Two lines below mark the span: the one containing "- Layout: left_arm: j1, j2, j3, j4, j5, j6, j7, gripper" and the one containing "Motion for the". Set down both, plus every line between, exactly as they stand, and nothing else.

== RECORDED DATA ==

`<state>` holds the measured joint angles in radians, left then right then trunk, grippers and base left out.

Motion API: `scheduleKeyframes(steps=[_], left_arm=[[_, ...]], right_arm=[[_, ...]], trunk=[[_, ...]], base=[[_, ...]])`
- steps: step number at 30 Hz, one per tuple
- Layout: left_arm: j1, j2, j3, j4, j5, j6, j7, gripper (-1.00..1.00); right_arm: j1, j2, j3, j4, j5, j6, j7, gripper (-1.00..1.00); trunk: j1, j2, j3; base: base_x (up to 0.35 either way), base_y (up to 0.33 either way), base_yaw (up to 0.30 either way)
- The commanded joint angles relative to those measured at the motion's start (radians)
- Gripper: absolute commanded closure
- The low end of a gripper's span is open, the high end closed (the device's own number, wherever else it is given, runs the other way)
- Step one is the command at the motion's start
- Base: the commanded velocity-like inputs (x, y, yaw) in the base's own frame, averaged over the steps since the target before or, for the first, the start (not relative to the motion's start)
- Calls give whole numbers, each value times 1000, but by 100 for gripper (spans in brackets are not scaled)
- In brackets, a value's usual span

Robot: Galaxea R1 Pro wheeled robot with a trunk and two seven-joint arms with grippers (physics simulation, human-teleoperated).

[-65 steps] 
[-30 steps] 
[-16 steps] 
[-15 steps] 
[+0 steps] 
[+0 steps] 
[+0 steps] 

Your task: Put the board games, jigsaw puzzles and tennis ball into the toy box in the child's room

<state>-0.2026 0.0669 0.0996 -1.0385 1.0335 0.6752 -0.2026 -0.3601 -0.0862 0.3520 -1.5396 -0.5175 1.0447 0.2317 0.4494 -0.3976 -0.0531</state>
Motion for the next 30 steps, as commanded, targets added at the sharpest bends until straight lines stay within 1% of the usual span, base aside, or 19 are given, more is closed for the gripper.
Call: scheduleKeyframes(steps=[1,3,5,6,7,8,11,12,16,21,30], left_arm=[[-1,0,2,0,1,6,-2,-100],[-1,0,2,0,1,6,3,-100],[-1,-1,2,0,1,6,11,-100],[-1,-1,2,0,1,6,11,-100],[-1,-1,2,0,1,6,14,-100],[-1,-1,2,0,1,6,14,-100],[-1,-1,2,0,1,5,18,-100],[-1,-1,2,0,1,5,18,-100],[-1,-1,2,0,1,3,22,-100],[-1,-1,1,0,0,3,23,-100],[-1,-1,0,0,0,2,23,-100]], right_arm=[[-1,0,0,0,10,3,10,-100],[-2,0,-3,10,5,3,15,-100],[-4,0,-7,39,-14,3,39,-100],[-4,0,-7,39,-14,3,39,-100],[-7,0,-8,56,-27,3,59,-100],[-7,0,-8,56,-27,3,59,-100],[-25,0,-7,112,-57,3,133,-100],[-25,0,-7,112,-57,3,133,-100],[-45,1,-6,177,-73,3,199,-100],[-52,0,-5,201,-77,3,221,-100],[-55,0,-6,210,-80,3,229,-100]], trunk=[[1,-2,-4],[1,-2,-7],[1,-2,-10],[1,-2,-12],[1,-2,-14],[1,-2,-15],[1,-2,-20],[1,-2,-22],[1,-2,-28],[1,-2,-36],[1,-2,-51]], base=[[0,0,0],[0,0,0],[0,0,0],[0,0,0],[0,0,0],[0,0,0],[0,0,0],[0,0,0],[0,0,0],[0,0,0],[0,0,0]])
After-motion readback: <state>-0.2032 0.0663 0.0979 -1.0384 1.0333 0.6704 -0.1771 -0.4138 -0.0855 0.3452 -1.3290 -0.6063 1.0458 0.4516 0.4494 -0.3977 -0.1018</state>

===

> RESPONSE TO THE TASK
- Layout: left_arm: j1, j2, j3, j4, j5, j6, j7, gripper (-1.00..1.00); right_arm: j1, j2, j3, j4, j5, j6, j7, gripper (-1.00..1.00); trunk: j1, j2, j3; base: base_x (up to 0.35 either way), base_y (up to 0.33 either way), base_yaw (up to 0.30 either way)
- The commanded joint angles relative to those measured at the motion's start (radians)
- Gripper: absolute commanded closure
- The low end of a gripper's span is open, the high end closed (the device's own number, wherever else it is given, runs the other way)
- Step one is the command at the motion's start
- Base: the commanded velocity-like inputs (x, y, yaw) in the base's own frame, averaged over the steps since the target before or, for the first, the start (not relative to the motion's start)
- Calls give whole numbers, each value times 1000, but by 100 for gripper (spans in brackets are not scaled)
- In brackets, a value's usual span

Robot: Galaxea R1 Pro wheeled robot with a trunk and two seven-joint arms with grippers (physics simulation, human-teleoperated).

[-65 steps] 
[-30 steps] 
[-16 steps] 
[-15 steps] 
[+0 steps] 
[+0 steps] 
[+0 steps] 

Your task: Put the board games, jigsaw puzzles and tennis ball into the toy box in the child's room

<state>-0.2026 0.0669 0.0996 -1.0385 1.0335 0.6752 -0.2026 -0.3601 -0.0862 0.3520 -1.5396 -0.5175 1.0447 0.2317 0.4494 -0.3976 -0.0531</state>
Motion for the next 30 steps, as commanded, targets added at the sharpest bends until straight lines stay within 1% of the usual span, base aside, or 19 are given, more is closed for the gripper.

Nothing else is needed to complete the exercise.